Para Bergue (2010), os municípios não podem ser
considerados entes isolados, mesmo sob o ponto de vista
gerencial. Embora dotados de autonomia administrativa, como
unidades da Federação, de fato dividem atributos comuns com
as localidades de seu entorno, influenciando-os e sendo por
eles influenciado. Operar em rede, portanto, longe de ser
considerado um arranjo estrutural impossível, pode, se
devidamente formatado e conduzido, significar excelentes
alternativas de produção de tecnologias de gestão, intercâmbio
de conhecimento, atuação profissional, composição de planos
de gestão em todos os níveis, especialmente o estratégico.
Nesse contexto, surgem as condições para a concepção de
estruturas multilaterais de cooperação destinadas a oferecer
suporte ao gestor público relativamente à formulação e
implementação conjunta das políticas de recursos humanos,
com fundamento constitucional no art. 39 da Constituição
Federal. Assim sendo, sobre as possibilidades de cooperação
entre municípios, no que diz respeito a gestão de pessoas,
analise as afirmativas a seguir.
I. Formulação de planos de cooperação para o
desenvolvimento (qualificação) e a utilização de habilidades
e competências pessoais.
II. Definição de configurações unilaterais de pessoas
destinadas a atender necessidades específicas,
sazonalidades, eventos não esperados etc.
III. Análise e diagnóstico das estruturas de cargos e carreiras,
visando uma relativa homogeneização de legislação,
inclusive para facilitar o processo de integração.

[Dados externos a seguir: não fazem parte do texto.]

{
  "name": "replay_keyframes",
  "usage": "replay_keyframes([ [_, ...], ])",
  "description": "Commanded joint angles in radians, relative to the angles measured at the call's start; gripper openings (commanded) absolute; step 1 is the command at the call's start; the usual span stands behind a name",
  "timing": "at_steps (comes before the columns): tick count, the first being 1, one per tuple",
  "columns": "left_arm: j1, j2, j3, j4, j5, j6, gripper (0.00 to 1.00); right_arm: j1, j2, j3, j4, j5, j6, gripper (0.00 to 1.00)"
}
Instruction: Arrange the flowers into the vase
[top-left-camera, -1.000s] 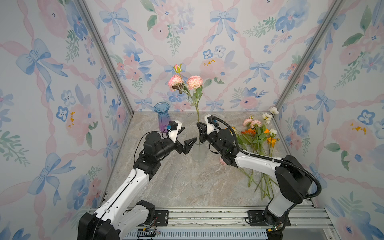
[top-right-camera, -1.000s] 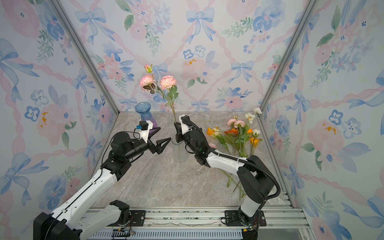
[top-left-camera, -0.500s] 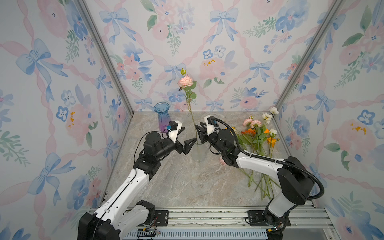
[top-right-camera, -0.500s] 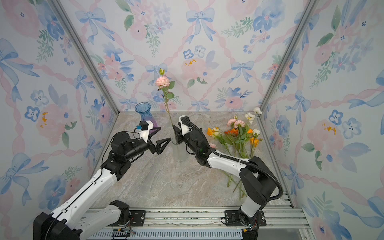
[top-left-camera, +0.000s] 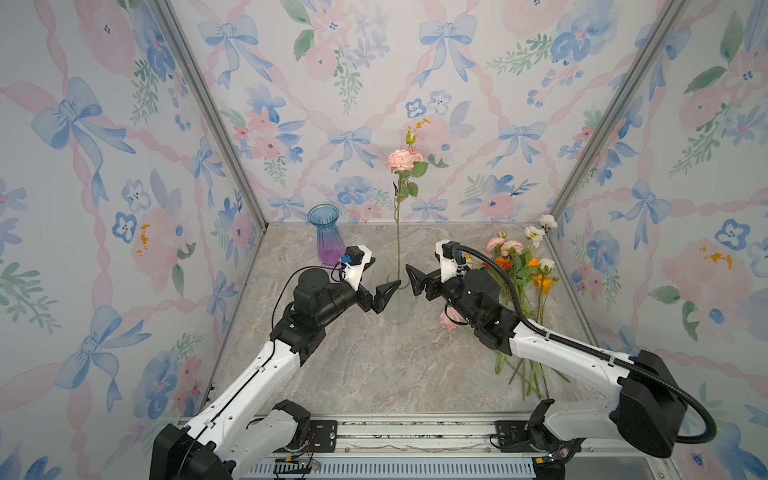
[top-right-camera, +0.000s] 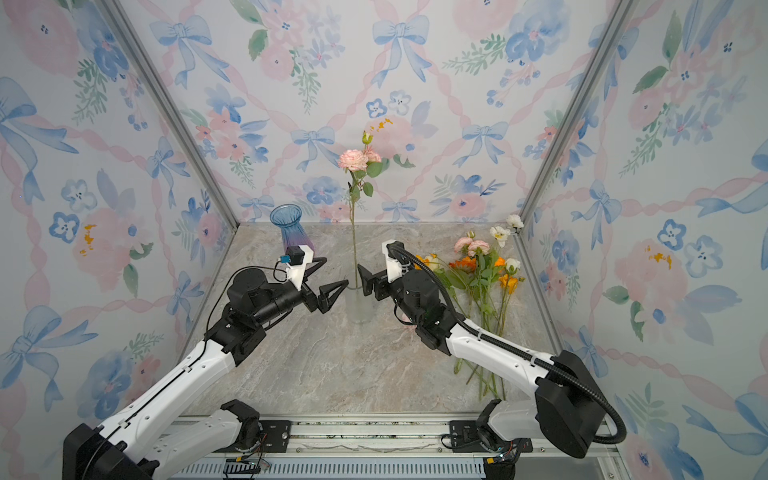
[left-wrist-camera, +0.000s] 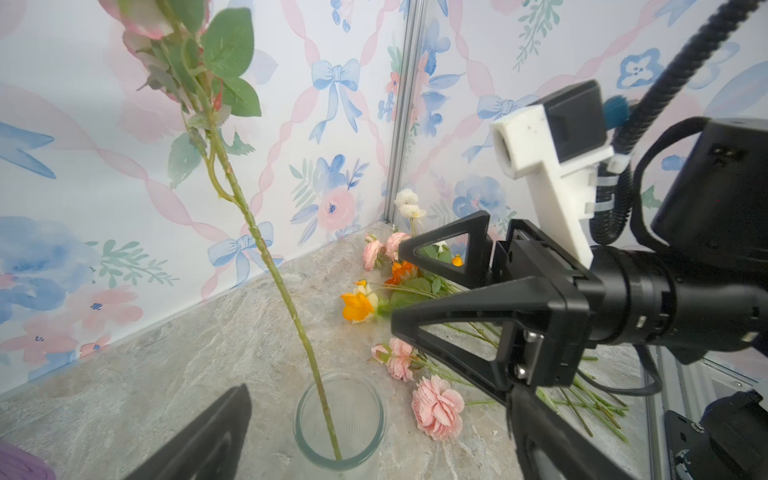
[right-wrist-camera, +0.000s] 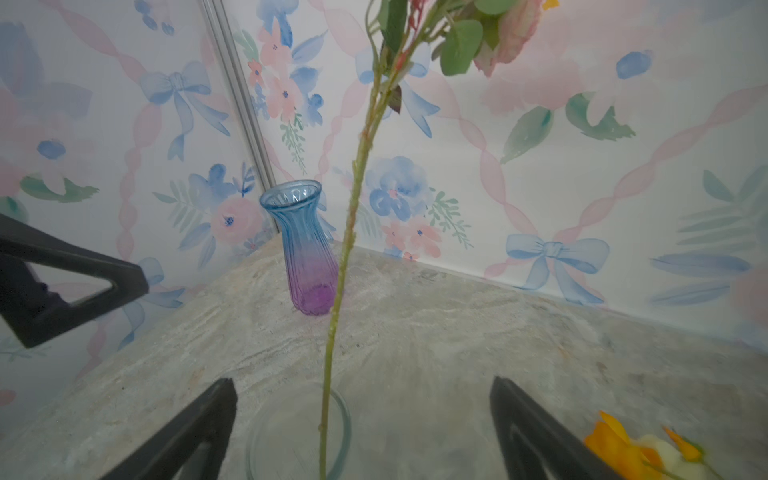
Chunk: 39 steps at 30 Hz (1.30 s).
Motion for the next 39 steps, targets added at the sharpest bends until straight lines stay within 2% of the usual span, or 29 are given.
replay_keyframes([
  [1, -0.071, -0.024, -0.011, -0.019, -0.096, 0.058, 0.98, -0.112, -0.085, -0.003, -0.442, 0.071, 0.182, 1.0],
  [5, -0.211, 0.015, 0.034, -0.103, -0.186, 0.141, 0.98, -0.294, -0.203, -0.037, -0.709, 0.022, 0.268, 1.0],
  [9, -0.352, 0.104, 0.117, -0.209, -0.324, 0.243, 0.98, -0.425, -0.322, -0.052, -0.933, 0.052, 0.292, 0.99],
  [14, -0.534, 0.287, 0.326, -0.375, -0.458, 0.401, 0.98, -0.536, -0.364, -0.125, -1.032, -0.072, 0.311, 0.92],
  [16, -0.57, 0.358, 0.398, -0.421, -0.455, 0.435, 0.98, -0.549, -0.339, -0.151, -1.032, -0.12, 0.317, 0.81],
  [19, -0.573, 0.4, 0.409, -0.422, -0.383, 0.402, 0.98, -0.55, -0.298, -0.186, -1.0, -0.153, 0.331, 0.56],
  [21, -0.573, 0.399, 0.367, -0.419, -0.377, 0.394, 0.98, -0.55, -0.269, -0.198, -0.984, -0.162, 0.333, 0.49],
  [24, -0.605, 0.377, 0.295, -0.392, -0.446, 0.403, 0.98, -0.551, -0.218, -0.201, -0.977, -0.159, 0.331, 0.47],
  [27, -0.636, 0.371, 0.279, -0.378, -0.448, 0.411, 0.98, -0.552, -0.169, -0.205, -0.964, -0.129, 0.337, 0.48],
  [32, -0.635, 0.362, 0.277, -0.372, -0.444, 0.405, 0.98, -0.572, -0.079, -0.201, -0.903, -0.124, 0.331, 0.47],
  [39, -0.635, 0.345, 0.263, -0.362, -0.464, 0.419, 0.98, -0.608, 0.081, -0.125, -0.874, -0.148, 0.281, 0.36],
])
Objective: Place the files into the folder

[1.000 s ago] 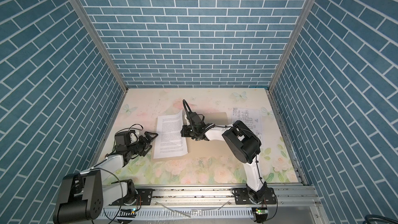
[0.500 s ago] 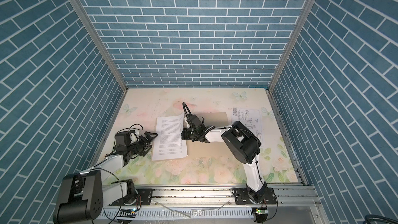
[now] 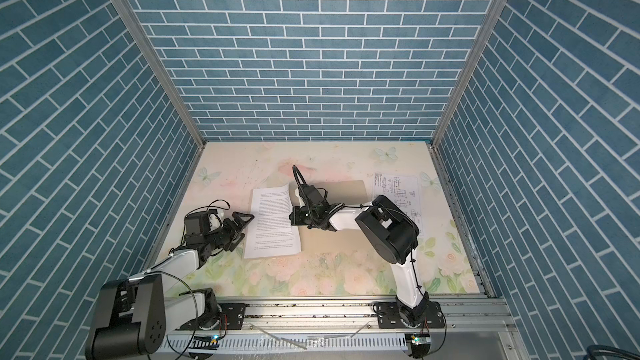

IV. Formulação de estratégias de convergência para as
políticas de remuneração de pessoal, reduzindo-se
eventuais disparidades acentuadas, não somente com
vistas a minimizar os efeitos dessas sobre a motivação,
comprometimento e movimentação de pessoal
(rotatividade), como para facilitar e permitir a atuação de
regime de cooperação.
V. Definição de estratégias de atuação conjuntas na prestação
de serviços em áreas como saúde, educação, segurança
etc.
Assinale a alternativa CORRETA.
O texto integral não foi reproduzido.